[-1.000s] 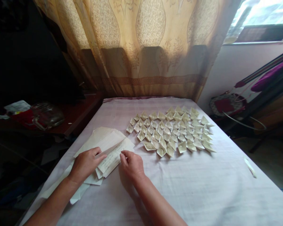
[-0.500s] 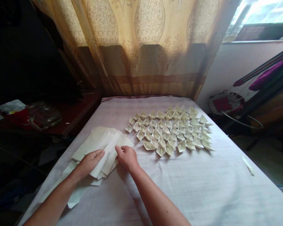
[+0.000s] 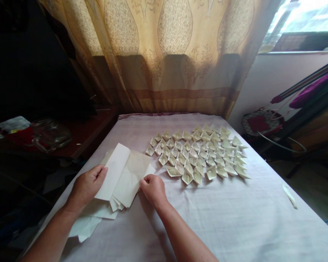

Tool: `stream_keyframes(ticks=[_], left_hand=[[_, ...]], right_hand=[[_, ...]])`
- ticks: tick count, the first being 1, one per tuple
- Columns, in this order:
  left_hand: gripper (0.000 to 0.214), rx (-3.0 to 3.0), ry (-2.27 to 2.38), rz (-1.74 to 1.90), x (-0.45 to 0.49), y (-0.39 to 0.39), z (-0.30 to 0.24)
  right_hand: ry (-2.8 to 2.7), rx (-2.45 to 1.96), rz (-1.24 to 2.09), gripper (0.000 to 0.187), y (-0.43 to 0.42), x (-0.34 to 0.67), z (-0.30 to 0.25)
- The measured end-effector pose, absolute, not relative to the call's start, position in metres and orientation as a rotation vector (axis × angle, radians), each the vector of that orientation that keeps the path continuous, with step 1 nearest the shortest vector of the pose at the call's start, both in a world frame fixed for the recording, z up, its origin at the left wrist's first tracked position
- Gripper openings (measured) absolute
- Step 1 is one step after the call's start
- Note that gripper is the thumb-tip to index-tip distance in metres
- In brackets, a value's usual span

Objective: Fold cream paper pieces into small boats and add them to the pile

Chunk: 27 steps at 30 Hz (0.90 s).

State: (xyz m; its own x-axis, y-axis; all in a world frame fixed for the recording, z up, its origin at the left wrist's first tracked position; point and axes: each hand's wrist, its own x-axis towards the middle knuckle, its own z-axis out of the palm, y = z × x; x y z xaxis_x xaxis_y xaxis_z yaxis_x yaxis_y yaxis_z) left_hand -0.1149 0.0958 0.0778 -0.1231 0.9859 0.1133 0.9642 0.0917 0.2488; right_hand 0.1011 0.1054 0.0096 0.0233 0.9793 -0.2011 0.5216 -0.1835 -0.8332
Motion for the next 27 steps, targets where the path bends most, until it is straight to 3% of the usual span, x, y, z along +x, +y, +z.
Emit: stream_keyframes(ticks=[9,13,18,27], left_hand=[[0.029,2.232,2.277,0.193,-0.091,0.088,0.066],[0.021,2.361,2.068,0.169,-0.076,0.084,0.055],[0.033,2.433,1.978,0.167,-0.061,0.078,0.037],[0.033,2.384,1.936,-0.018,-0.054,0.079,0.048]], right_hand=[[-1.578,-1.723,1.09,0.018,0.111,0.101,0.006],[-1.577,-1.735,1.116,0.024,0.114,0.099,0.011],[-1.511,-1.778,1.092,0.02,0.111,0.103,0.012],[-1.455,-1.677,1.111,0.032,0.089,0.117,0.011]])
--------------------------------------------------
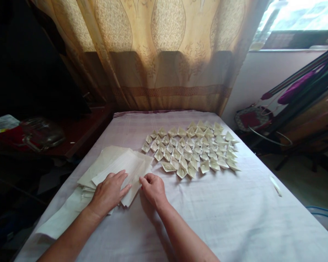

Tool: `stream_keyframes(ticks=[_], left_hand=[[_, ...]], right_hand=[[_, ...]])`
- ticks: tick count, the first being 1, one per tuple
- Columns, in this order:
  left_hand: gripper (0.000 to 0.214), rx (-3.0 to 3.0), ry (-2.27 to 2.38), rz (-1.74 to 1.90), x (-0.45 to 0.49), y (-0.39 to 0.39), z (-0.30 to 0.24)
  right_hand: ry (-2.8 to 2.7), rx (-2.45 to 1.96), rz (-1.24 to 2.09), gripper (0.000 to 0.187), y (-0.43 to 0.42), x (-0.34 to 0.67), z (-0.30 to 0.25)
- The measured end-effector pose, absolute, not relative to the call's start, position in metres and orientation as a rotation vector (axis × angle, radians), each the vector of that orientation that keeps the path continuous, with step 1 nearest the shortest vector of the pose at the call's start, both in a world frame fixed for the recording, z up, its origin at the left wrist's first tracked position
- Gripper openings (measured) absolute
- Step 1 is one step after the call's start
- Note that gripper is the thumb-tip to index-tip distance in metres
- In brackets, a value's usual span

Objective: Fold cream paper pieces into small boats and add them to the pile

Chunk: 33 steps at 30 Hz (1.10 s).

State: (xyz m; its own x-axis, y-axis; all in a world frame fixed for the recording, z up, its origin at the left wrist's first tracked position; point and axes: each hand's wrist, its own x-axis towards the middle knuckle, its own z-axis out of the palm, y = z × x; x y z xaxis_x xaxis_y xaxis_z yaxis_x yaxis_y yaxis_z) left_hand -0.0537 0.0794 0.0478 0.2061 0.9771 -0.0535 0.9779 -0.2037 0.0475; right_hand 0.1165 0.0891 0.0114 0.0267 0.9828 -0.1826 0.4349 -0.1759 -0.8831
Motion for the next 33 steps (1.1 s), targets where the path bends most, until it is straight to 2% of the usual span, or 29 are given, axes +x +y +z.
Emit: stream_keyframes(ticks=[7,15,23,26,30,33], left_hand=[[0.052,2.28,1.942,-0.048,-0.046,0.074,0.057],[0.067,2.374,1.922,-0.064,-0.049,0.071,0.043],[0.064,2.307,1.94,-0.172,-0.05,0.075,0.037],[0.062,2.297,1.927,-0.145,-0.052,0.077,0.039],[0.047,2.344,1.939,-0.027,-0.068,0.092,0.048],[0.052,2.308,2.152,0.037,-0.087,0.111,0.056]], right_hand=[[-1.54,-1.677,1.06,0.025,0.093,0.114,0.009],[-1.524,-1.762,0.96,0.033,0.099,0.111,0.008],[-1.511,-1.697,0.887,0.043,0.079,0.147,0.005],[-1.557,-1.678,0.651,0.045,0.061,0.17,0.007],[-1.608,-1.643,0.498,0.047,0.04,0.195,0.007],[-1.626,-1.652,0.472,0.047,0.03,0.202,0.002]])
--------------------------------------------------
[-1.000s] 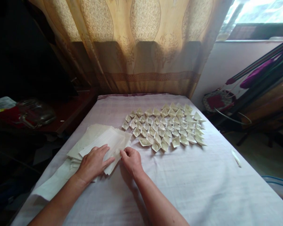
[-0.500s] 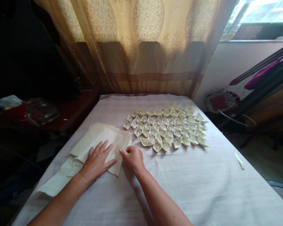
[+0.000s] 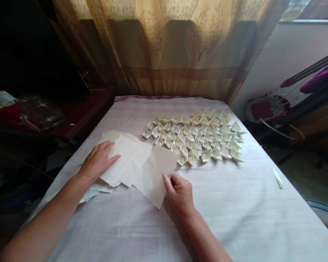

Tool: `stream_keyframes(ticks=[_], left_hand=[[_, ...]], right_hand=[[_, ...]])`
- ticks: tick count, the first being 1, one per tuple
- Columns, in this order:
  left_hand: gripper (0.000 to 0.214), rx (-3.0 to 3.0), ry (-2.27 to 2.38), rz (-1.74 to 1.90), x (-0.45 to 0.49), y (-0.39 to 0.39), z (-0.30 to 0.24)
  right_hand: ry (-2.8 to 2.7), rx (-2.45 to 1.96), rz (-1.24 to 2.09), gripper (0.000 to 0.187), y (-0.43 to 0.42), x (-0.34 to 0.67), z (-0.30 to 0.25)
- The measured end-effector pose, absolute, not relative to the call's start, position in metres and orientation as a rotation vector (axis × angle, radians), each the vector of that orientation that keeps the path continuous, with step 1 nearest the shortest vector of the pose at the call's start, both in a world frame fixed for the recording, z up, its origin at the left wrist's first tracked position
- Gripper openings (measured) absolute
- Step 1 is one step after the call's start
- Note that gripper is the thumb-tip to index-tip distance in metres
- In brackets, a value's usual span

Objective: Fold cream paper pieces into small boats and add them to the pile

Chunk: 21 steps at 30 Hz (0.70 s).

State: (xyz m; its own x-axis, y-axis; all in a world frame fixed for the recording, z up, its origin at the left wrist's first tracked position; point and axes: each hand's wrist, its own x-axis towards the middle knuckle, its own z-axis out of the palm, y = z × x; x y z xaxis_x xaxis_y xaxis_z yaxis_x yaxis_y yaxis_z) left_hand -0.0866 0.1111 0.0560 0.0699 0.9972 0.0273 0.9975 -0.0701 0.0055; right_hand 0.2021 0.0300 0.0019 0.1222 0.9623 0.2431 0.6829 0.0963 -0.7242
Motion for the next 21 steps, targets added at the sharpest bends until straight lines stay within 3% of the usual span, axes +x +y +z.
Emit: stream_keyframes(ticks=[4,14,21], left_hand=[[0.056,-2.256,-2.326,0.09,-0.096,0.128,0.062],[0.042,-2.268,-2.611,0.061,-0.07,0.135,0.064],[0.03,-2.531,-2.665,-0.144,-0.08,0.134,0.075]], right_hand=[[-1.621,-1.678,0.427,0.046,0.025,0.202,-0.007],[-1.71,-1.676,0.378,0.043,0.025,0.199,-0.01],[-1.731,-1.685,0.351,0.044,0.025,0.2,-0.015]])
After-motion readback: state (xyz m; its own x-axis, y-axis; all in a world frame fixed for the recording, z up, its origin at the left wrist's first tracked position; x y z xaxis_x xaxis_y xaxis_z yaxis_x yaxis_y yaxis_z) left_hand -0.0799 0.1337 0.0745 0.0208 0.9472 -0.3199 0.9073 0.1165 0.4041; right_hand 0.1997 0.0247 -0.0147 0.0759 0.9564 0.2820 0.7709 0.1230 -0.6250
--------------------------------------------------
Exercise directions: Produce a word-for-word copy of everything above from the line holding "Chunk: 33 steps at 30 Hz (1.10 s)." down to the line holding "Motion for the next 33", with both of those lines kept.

Result of this task:
Chunk: 33 steps at 30 Hz (1.10 s).

State: (xyz m; its own x-axis, y-axis; all in a world frame fixed for the recording, z up, its origin at the left wrist's first tracked position; point and axes: each hand's wrist, its own x-axis towards the middle knuckle, its own z-axis out of the palm, y = z × x; x y z xaxis_x xaxis_y xaxis_z yaxis_x yaxis_y yaxis_z) left_hand -0.0537 0.0794 0.0478 0.2061 0.9771 -0.0535 0.9779 -0.2037 0.0475; right_hand 0.1165 0.0891 0.0114 0.0267 0.9828 -0.1826 0.4349 -0.1759 -0.8831
Motion for the next 33 steps (1.1 s), targets where the path bends most, until it is straight to 2% of the usual span, or 29 are given, axes +x +y +z.

The response is now done.